### What the task requires
Every line in the data below from the one containing "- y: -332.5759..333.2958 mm" down to the one containing "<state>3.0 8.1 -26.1", both included, must be retyped exactly; no other line is to appear.

### Listed records

>>>

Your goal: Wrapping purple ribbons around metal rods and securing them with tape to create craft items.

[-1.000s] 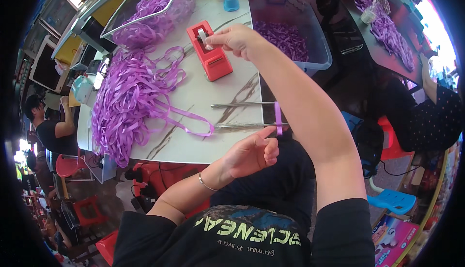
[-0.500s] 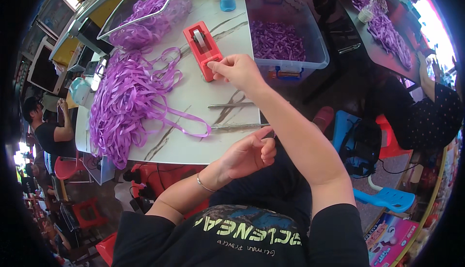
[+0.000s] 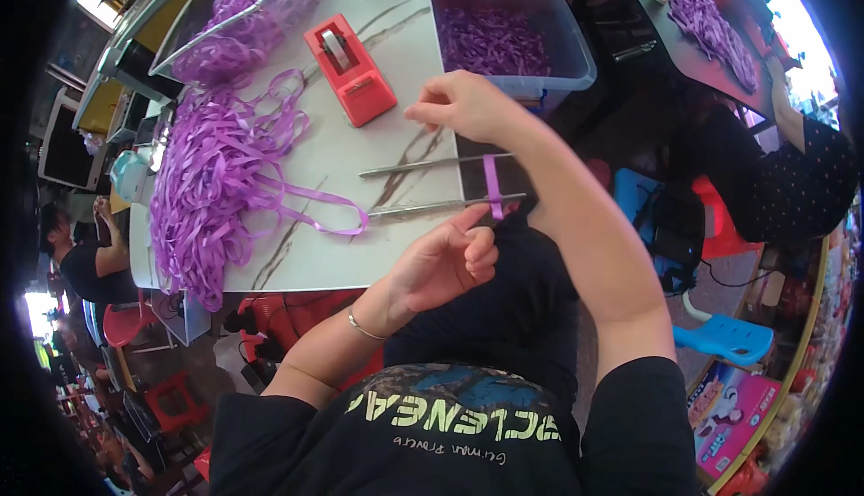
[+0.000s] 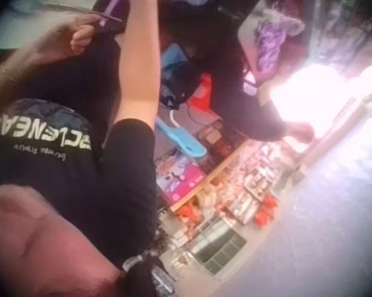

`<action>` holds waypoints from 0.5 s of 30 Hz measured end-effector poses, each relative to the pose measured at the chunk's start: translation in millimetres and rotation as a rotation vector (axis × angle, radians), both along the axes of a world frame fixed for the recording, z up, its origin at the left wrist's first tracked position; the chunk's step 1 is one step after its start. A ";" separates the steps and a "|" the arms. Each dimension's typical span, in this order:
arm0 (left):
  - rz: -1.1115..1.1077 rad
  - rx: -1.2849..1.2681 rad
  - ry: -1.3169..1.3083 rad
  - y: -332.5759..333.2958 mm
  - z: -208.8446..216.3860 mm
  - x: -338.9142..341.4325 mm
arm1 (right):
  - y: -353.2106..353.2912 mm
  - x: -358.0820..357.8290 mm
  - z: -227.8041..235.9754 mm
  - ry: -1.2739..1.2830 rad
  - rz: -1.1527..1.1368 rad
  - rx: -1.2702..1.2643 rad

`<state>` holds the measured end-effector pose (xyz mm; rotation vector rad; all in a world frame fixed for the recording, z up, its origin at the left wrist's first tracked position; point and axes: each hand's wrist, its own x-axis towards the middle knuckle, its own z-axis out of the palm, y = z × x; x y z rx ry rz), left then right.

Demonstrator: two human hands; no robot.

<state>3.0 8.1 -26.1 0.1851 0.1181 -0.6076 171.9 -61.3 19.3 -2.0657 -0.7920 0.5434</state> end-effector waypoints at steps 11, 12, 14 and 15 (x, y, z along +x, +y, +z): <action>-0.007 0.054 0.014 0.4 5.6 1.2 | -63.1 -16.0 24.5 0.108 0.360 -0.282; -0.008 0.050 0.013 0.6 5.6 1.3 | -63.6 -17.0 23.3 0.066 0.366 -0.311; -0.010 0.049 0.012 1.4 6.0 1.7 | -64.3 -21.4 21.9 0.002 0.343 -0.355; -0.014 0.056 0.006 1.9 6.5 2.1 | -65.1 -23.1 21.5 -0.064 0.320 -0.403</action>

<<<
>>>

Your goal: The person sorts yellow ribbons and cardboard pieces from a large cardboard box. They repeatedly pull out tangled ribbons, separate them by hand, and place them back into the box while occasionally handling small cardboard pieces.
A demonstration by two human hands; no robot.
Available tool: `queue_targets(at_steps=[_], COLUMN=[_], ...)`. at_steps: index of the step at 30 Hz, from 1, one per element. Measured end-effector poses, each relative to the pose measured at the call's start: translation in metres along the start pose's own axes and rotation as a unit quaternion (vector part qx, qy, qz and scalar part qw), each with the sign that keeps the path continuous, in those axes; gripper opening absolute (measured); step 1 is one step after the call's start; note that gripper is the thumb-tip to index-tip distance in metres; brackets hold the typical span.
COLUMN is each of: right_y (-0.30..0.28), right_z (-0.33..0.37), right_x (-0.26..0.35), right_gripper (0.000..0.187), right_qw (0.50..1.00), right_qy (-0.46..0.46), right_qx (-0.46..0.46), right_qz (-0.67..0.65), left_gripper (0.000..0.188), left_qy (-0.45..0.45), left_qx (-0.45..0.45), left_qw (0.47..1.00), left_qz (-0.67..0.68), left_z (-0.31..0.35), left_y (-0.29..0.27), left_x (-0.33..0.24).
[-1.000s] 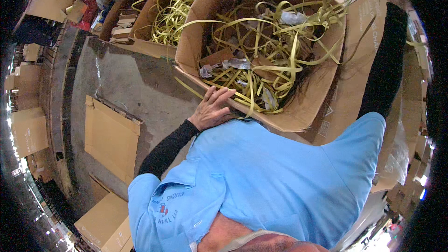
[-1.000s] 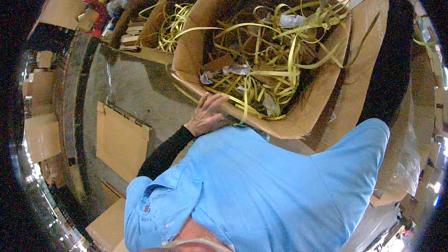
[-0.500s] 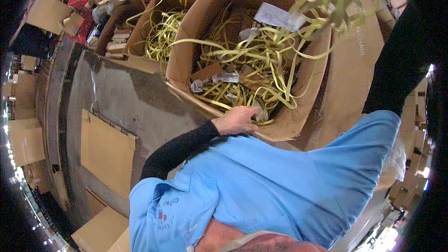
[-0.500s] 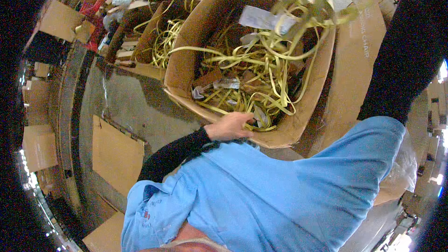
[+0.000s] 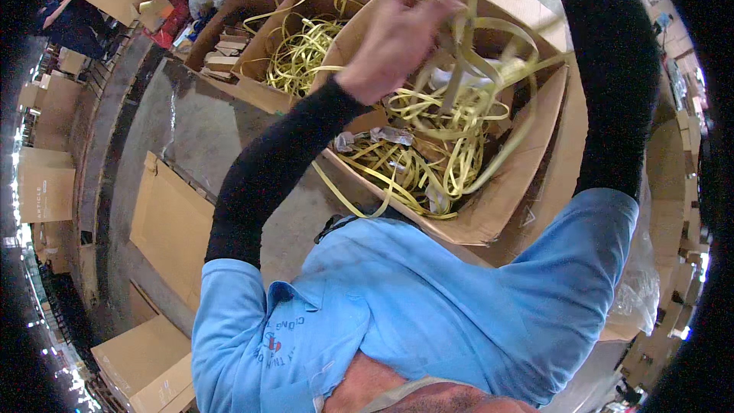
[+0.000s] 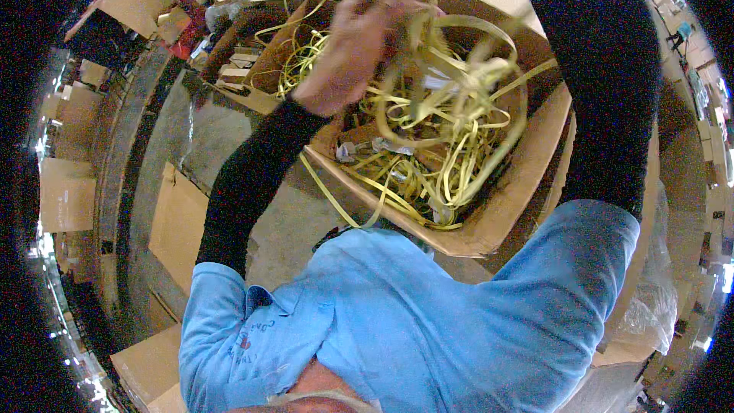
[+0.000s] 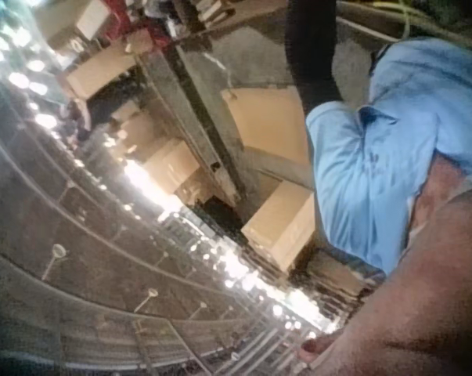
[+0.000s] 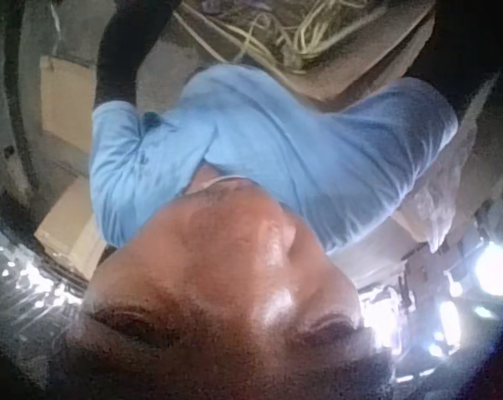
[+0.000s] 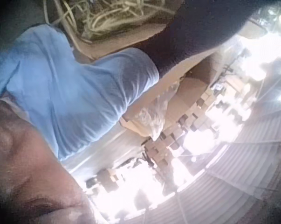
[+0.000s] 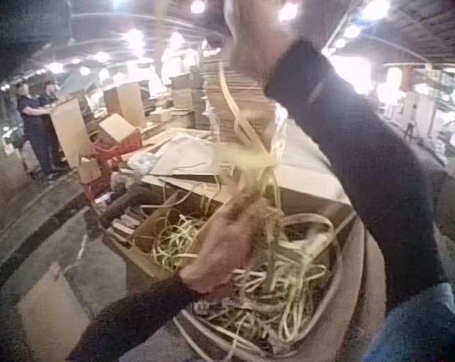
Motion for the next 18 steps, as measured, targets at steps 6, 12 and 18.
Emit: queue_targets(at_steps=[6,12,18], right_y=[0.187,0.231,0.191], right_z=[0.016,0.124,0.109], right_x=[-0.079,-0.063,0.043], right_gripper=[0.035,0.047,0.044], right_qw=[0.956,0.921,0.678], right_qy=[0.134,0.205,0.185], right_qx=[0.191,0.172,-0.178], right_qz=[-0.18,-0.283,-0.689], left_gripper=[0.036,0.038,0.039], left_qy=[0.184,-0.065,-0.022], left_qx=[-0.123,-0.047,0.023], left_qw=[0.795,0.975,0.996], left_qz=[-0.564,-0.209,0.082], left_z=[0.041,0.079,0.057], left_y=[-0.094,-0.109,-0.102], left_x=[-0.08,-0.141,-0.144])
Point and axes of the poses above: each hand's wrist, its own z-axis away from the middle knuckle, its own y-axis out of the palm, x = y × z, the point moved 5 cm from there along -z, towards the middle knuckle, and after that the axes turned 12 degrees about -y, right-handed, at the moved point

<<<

### Answer section
  - y: -332.5759..333.2958 mm
  - z: -208.8446..216.3860 mm
  - x: -338.9142..341.4325 mm
arm1 (right):
  - y: -353.2106..353.2912 mm
  - x: -358.0820..357.8290 mm
  - z: -227.8041..235.9754 mm
  - ry: -1.2739..1.2830 rad
  - rz: -1.1527..1.1368 rad
  - rx: -1.2702..1.2643 rad

`<state>` holds the measured end-effector pose (xyz mm; rotation vector rad; all in a world frame fixed for the recording, z up, its origin at the left wrist's first tracked position; point and axes: each hand's wrist, its own x-axis towards the middle knuckle, its own z-axis out of the palm, y = z × x; x y z rx ry rz), left then right.

Demonstrator: two human hands; no robot.

<state>3.0 8.1 -26.1 0.1851 0.1181 -0.6076 171.9 -61.3 19.3 -2.0657 -0.7920 0.5434</state> end-effector waypoints at steps 11, 12, 14 and 15 (x, y, z along +x, +y, +z): <action>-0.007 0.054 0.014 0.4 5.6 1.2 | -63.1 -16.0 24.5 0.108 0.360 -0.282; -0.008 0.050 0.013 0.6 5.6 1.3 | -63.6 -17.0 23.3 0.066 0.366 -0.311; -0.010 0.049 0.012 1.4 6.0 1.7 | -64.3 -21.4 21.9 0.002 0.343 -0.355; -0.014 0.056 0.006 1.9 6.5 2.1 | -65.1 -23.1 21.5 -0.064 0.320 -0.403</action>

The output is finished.